Ein weiterer wichtiger Faktor ist der Einfluss der hohen Zinsen auf die Bankenbranche. Obwohl diese die Möglichkeit bieten, höhere Zinseinnahmen zu verzeichnen, erhöhen sie gleichzeitig die Zinsausgaben. Studien von S&P Global zeigen, dass die Bankenbranche ihre Effizienzquote in diesem Jahr verbessern könnte. Allerdings ist zu erwarten, dass 2024 die Nettozinsmarge, die Rendite auf durchschnittliche Vermögenswerte und die Rendite auf durchschnittliches Eigenkapital sinken werden.
Zusätzlich haben das Wettbewerbsumfeld um Einlagen sowie die damit verbundenen hohen Einlagenkosten signifikante Folgen für die Branche. Der Unterschied zwischen dem Leitzins der Fed und den Einlagenzinsen sank, da Banken ihre Zinsangeboten anhoben, um Kunden zu gewinnen. Die nicht verzinslichen Einlagen fielen Ende 2023 auf 21,8 % der Gesamteinlagen der US-Bankenindustrie, ein deutlicher Rückgang gegenüber 28,9 % im Jahr 2021.
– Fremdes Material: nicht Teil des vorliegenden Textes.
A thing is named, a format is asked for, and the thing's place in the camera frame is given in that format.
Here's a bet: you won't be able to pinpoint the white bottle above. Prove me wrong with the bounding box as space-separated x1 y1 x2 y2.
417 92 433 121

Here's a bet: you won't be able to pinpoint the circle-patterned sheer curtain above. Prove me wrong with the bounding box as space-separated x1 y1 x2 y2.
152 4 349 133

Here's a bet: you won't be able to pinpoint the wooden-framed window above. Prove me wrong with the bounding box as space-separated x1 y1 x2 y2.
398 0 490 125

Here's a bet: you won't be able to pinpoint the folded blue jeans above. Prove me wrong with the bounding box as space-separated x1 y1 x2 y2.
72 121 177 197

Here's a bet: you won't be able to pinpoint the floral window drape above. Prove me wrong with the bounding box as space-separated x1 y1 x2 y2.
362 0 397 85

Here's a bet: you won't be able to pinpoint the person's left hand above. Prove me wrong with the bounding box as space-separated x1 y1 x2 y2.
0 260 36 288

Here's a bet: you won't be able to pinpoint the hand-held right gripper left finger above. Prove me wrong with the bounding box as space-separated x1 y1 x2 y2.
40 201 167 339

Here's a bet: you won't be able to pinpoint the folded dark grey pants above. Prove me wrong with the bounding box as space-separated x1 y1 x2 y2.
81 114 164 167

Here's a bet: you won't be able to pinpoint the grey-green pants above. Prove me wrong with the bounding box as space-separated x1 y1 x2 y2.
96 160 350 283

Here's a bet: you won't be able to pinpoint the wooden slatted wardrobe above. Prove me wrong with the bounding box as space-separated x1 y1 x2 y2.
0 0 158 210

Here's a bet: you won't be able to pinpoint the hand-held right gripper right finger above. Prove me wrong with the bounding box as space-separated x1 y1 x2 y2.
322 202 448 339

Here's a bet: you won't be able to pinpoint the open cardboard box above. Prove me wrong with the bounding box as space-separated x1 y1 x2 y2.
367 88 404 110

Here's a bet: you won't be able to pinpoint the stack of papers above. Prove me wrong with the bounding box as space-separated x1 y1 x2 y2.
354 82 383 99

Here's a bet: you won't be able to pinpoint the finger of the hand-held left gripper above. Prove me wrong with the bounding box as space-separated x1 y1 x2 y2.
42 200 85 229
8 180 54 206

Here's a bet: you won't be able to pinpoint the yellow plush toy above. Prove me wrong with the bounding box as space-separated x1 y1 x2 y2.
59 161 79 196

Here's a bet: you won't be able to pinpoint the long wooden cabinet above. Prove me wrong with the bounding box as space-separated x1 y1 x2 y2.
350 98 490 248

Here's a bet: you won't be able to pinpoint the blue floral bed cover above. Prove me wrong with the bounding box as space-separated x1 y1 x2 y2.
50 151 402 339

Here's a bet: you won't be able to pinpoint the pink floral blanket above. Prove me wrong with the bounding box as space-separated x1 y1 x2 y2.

Ein weitere bemerkenswerte Entwicklung betrifft die fortschreitende Digitalisierung im Bankwesen. Laut McKinsey nutzen 60 % der US-Bankkunden unter 70 Jahren digitale Kanäle für ihr Vermögensmanagement. Auch die älteren, wohlhabenden Bankkunden ab 70 Jahren verzeichnen eine zunehmende Nutzung digitaler Produkte, was den Banken ermöglicht, ihre Kosten-Ertrags-Verhältnisse und Kosten-zu-Vermögens-Verhältnisse zu senken.
Abschließend lässt sich sagen, dass die Finanzbranche, insbesondere die lokalen Banken, vor großen Herausforderungen und Chancen durch den Wandel im Zinsumfeld und den Aufstieg privater Kredite stehen. Trotz der Risiken könnte die aktuelle Marktlage durchaus Potenzial für langfristige Investments bieten.